I have a code that creates TreeMap
and fill it then try to sort it by integers values available in it. But it gives me a red line under the TreeMap
[showing the compiler error "reference to TreeMap is ambiguous"] and I do not know why. The following is my code:
package treemap;
import java.util.*;
import java.util.HashSet;
import java.util.TreeMap;
import java.util.Set;
import java.util.Iterator;
import java.util.Map;
public class TreeMap {
/**
* @param args the command line arguments
*/
public static void main(String[] args) {
try {
TreeMap<Integer, String> hm = new TreeMap<Integer, String>();
hm.put(100, "Amit");
hm.put(102, "Ravi");
hm.put(101, "Vijay");
hm.put(103, "Rahul");
for (Map.Entry m : hm.entrySet()) {
System.out.println(m.getKey() + " " + m.getValue());
}
} catch (Exception e) {
System.out.println(e);
}
}
}
Can you help me?
The problem is caused because your code refers to two different classes (your own TreeMap
class, and the JDK collection class TreeMap
) with the same handle, "TreeMap", and the compiler cannot know which is which. The easiest, and probably most elegant, way to fix the problem is to rename your class so that it's name is no longer the same as any of the other classes being referred to within it. As suggested by others, renaming your class to TreeMapTest
will fix your problem.
However, note that while renaming your class is probably the best solution, it is perfectly legal to give your class the same name as another class. But then you need to use a fully-qualified name when referring to the other class, so that the compiler knows when you're referring to your own class and when you're referring to the other class of the same name.

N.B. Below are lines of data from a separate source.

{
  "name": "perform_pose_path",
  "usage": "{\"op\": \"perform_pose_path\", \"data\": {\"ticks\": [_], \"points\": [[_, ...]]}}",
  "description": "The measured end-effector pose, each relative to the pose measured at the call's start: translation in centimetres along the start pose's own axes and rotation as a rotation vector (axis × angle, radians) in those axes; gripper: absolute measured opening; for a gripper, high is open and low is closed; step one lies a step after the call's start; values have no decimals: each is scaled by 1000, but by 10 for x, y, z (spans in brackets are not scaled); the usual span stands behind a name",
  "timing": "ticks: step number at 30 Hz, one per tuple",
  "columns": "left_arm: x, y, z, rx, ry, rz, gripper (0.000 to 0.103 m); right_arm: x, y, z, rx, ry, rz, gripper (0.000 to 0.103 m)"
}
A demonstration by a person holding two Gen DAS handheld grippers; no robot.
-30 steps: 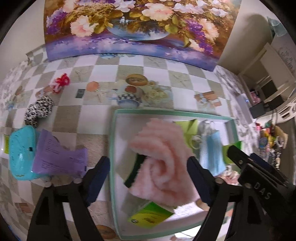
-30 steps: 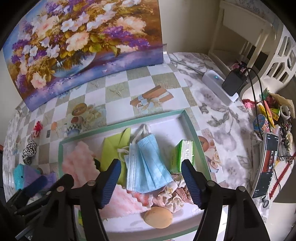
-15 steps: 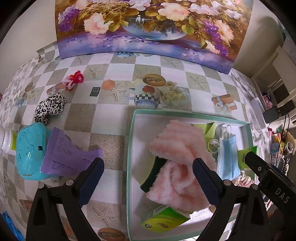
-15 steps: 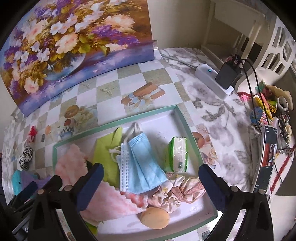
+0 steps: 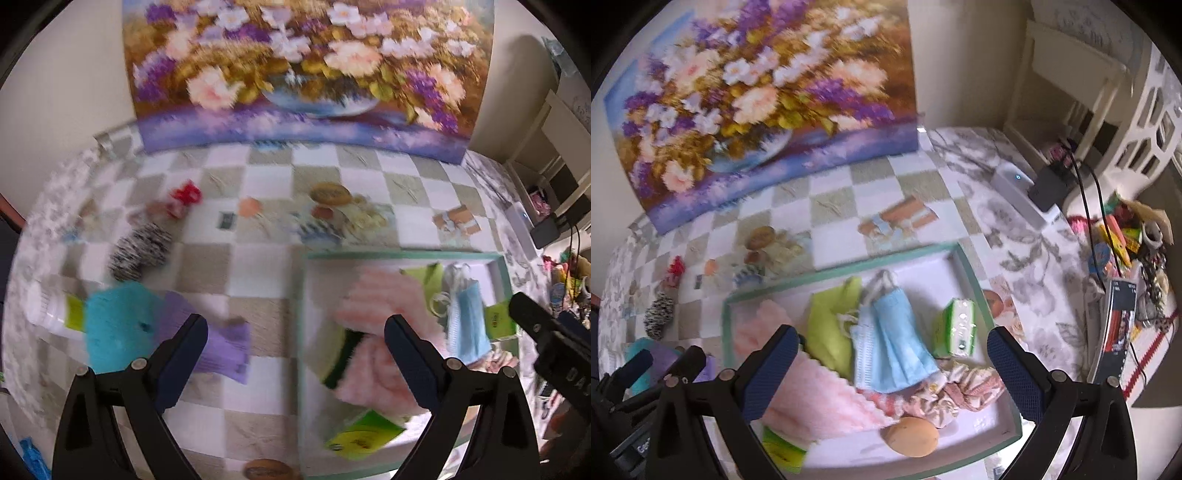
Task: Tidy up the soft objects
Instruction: 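Move both grippers from the tray toward the teal box and purple packet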
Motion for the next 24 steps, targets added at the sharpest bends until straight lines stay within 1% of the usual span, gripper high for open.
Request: {"op": "perform_pose_path", "data": {"ticks": [2,5,11,14,17,19,21,24], "points": [[-9,-4,9,4,-18,-25,97,-7,-2,6,-4,-22,-18,103],[-17,-8,21,-2,-23,-38,97,-15,-3,16,-15,-42,-38,103],[-22,-9,47,-36,-13,-28,97,-11,1,43,-55,-67,-21,103],[-27,-9,65,-64,-8,-30,97,-11,7,67,-102,-99,-16,103],[-35,-10,87,-90,-14,-44,97,-12,13,100,-153,-169,-6,103],[-36,-10,102,-110,-29,-45,97,-11,17,117,-175,-199,4,103],[-34,-6,121,-145,-43,-33,97,-9,22,136,-206,-218,16,103],[-33,0,148,-198,-32,-18,97,-7,28,161,-250,-236,28,103]]}}
Point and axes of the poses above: each gripper's, at about its wrist camera, not at the fingertips, and x roughly the way its jaws point, z to its left, y to its underside, the point moved 4 cm from there along x, roughly the way its jaws point, and after that the axes turned 1 degree about -x, right-handed, at the moved point
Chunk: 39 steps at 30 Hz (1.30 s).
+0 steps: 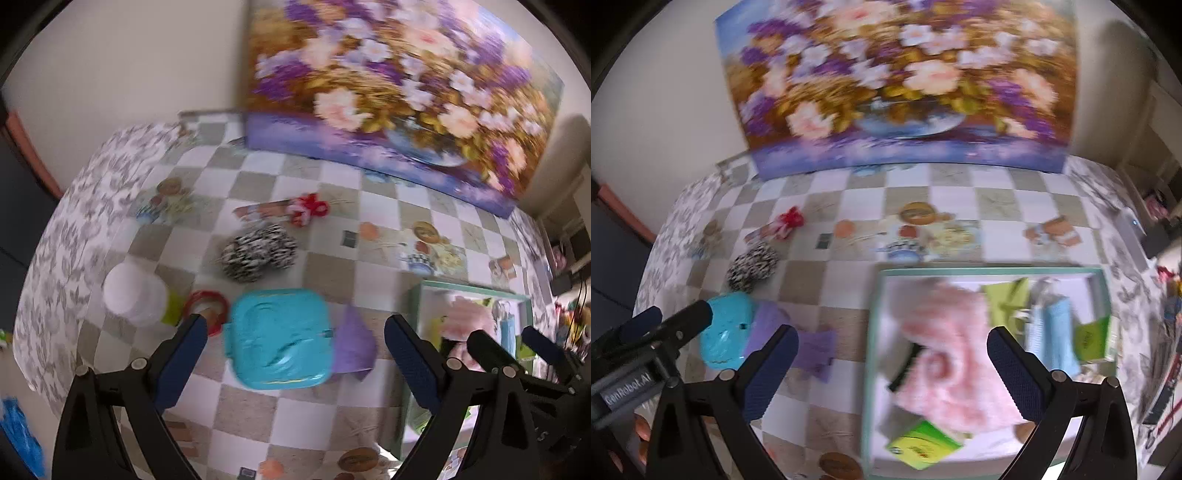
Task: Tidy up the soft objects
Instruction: 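Move both grippers from the tray toward the teal box and purple packet, then close the right gripper on the purple printed packet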
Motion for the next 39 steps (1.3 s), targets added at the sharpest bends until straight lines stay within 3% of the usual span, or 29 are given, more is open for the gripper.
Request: {"op": "perform_pose_path", "data": {"ticks": [11,19,24,29,38,39], "points": [[4,7,65,-200,0,13,97,37,23,60,-125,-89,93,103],[34,32,96,-305,-55,89,97,71,41,71,-190,-91,174,103],[47,43,114,-424,-33,121,97,84,46,72,-205,-108,187,103],[52,45,116,-463,-5,135,97,91,46,73,-230,-151,161,102],[57,46,115,-474,5,143,97,87,43,85,-327,-177,67,68],[57,46,115,-475,6,142,97,87,43,87,-336,-183,64,59]]}}
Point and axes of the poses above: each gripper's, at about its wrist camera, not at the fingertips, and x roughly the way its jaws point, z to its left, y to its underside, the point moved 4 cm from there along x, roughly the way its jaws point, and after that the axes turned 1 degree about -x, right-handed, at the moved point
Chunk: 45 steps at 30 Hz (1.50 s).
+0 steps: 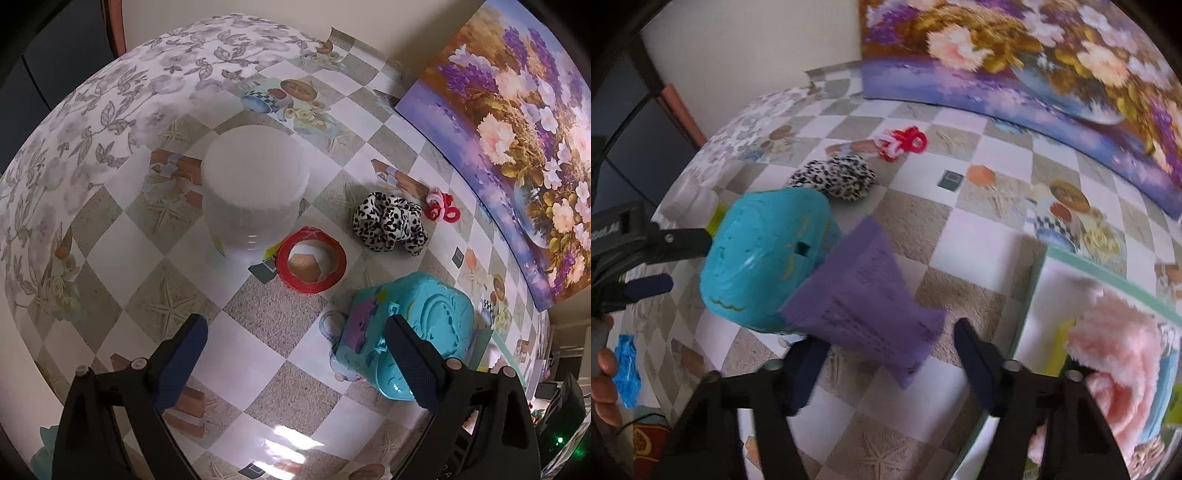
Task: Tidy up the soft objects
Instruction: 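Close the right gripper on the purple printed packet, then grasp the red tape ring with the left gripper while the right gripper holds the purple packet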
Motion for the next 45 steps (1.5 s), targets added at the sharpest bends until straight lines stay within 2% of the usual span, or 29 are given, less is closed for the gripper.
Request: {"op": "perform_pose_path", "data": {"ticks": [4,10,15,17,21,25,29,41,45], "points": [[0,0,0,-5,3,1,97,0,0,4,-25,-11,-8,47],[2,-3,4,-39,19,4,97,-2,0,10,-51,-13,-19,42],[5,-6,10,-71,-2,-21,96,-4,1,1,-21,-2,-11,42],[12,-6,13,-79,-19,-10,96,-7,0,-1,-16,0,-14,42],[28,-6,23,-151,2,12,96,-15,0,-1,-13,14,-17,42],[38,-8,28,-167,-36,0,95,-21,0,-3,-3,25,-21,41],[46,-11,31,-198,-25,-1,82,-27,-1,-5,0,35,-32,41],[50,-24,26,-219,-11,-72,71,-31,-1,-16,31,41,-33,41],[45,-25,20,-197,-39,-98,70,-33,-1,-18,37,39,-37,42]]}}
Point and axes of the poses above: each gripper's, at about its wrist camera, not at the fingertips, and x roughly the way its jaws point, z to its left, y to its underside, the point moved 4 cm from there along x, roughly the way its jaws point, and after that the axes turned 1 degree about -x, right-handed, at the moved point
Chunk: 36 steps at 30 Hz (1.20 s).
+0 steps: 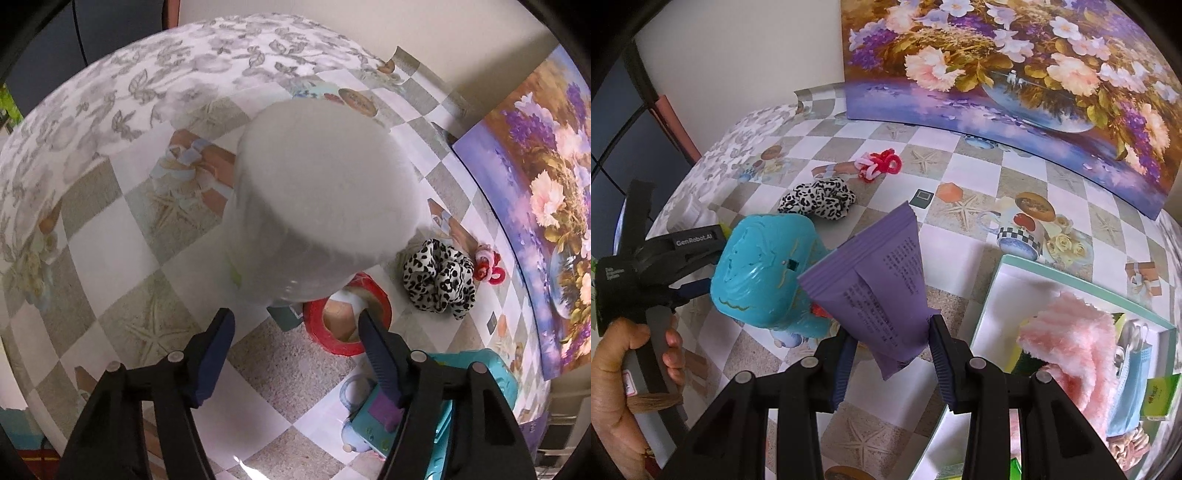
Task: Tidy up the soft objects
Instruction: 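Grasp the red tape ring with the left gripper while the right gripper holds the purple packet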
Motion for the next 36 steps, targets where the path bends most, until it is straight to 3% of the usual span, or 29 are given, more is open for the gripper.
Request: {"op": "perform_pose_path", "data": {"ticks": [2,5,12,20,22,24,27,36], "points": [[0,1,-1,-15,9,7,69,0,0,-1,0,-2,2,42],[3,4,4,-46,2,29,51,1,0,0,-3,0,6,41],[3,2,12,-56,40,24,51,3,2,-2,-1,-1,14,42],[6,5,-1,33,-55,-5,49,3,2,-4,6,-1,16,42],[6,5,-3,40,-58,-7,46,2,2,-4,6,-1,16,41],[7,6,-7,47,-36,-3,33,2,3,-4,7,-2,18,42],[5,11,-9,60,-15,-2,24,1,4,-4,12,-4,17,41],[-6,35,-5,117,-16,9,15,-16,14,-11,89,-2,7,41]]}}
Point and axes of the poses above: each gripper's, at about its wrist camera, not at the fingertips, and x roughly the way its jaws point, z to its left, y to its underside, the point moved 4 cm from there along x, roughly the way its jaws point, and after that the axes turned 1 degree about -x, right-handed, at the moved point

So another way to fix your code would have been to replace the first line of your main
method with this:
java.util.TreeMap<Integer, String> hm = new java.util.TreeMap<>();
Because you're using the fully-qualified name (package name then class name) for the JDK TreeMap
collection class, the compiler knows that you're referring to that and not to your own TreeMap
class. (And if you're referring to the other class like this, you must get rid of the import java.util.TreeMap
line, as it's no longer needed.)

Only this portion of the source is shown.